In haar advies heeft de commissie hieraan aandacht besteed in verband met de ontvankelijkheid van het restitutieverzoek. Hoewel in beginsel in het verleden afgehandelde claims niet opnieuw worden beoordeeld, merkte de commissie – onder verwijzing naar de eerste aanbeveling van de Commissie Ekkart inzake particulier kunstbezit – op dat beslissingen van de SNK niet in de weg staan aan de ontvankelijkheid van onder het huidige beleid ingediende claims.

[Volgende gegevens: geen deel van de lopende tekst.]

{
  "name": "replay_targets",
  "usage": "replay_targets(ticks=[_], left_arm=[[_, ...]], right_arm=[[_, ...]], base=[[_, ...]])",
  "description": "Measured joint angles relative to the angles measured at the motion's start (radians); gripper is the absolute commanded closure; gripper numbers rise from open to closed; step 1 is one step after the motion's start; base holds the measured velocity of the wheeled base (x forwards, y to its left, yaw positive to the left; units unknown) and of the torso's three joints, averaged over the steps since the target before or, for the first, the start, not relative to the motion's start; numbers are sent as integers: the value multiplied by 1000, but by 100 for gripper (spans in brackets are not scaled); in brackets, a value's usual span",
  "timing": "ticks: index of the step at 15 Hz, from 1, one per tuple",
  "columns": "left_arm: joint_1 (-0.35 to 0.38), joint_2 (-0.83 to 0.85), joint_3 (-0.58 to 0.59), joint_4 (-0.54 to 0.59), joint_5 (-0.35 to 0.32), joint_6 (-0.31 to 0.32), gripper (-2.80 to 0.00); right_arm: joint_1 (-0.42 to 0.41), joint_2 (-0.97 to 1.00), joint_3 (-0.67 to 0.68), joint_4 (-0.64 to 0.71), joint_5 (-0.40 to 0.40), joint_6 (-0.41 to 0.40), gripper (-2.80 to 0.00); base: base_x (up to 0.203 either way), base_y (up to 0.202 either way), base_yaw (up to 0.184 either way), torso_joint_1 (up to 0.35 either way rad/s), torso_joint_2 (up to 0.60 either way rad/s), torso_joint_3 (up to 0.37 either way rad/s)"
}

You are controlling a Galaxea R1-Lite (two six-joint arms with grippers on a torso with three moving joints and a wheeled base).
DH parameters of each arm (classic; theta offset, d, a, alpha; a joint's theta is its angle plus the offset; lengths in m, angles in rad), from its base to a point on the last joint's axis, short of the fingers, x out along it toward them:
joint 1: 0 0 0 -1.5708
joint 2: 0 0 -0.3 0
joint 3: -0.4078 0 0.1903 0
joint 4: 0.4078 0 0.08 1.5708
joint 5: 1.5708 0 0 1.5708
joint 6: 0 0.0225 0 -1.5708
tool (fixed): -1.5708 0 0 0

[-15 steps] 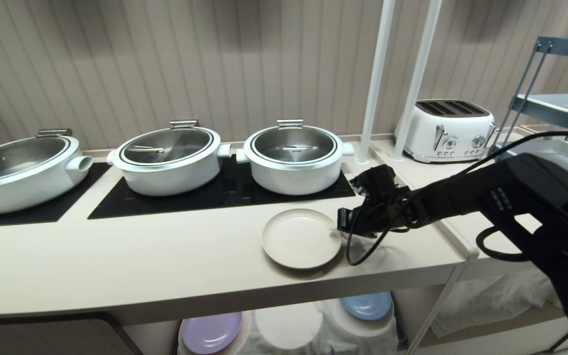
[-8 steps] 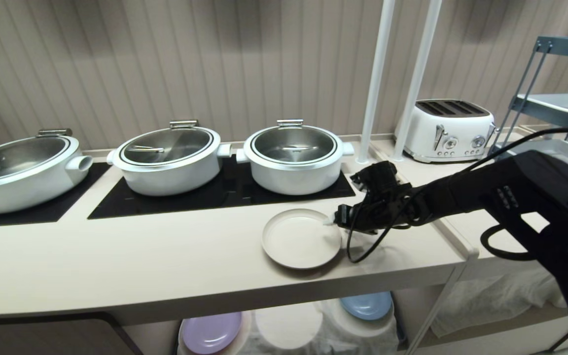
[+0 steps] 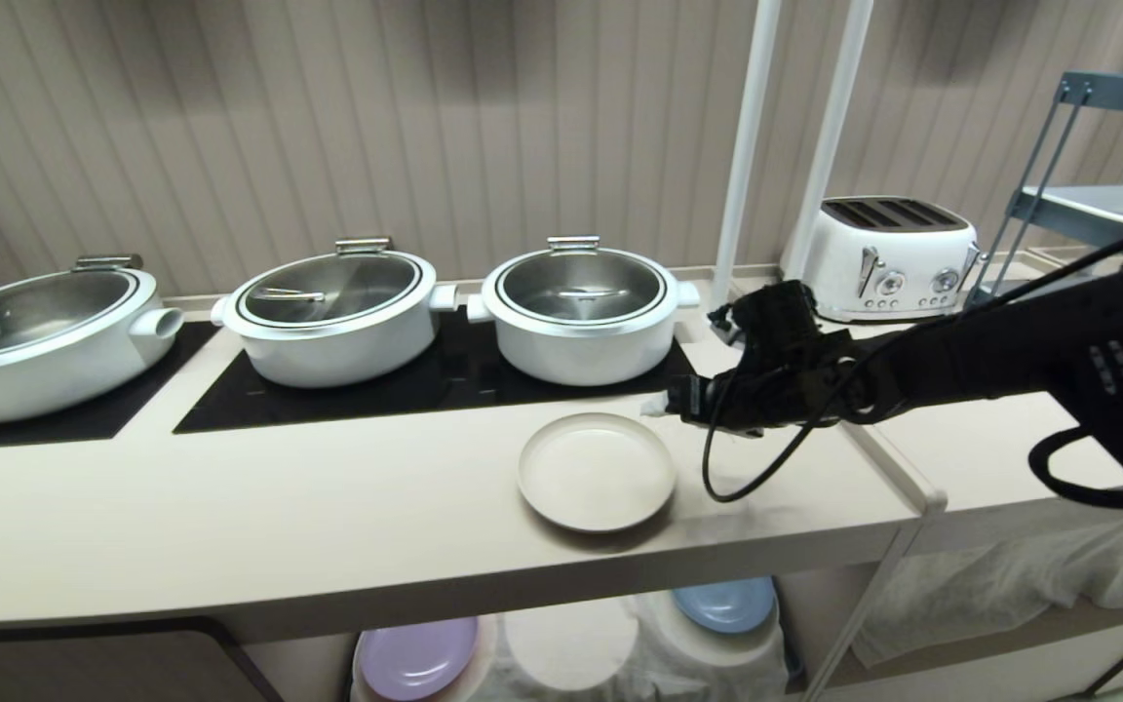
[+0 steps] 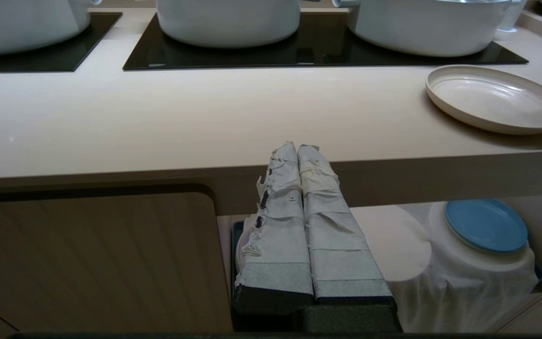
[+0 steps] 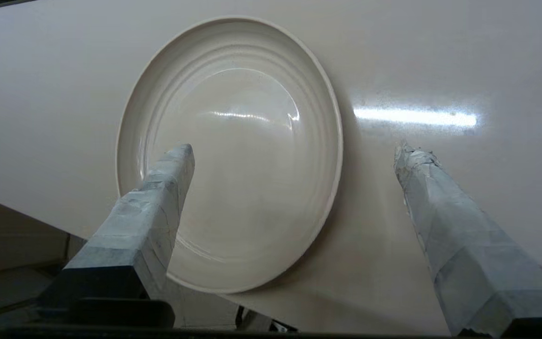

De commissie achtte op basis van het onderzoek aannemelijk dat de schilderijen in 1941 aan Kaufmann hadden toebehoord en dat Kaufmann genoodzaakt was geweest de schilderijen te verkopen om te kunnen voldoen aan de hem door de nazi’s opgelegde betalingsverplichtingen in verband met de uitreisvisa. Zij adviseerde in haar vergadering van 18 december 2006 dan ook tot teruggave van de drie geclaimde schilderijen. In haar beslissing van 1 februari 2007 heeft de minister het advies van de commissie gevolgd.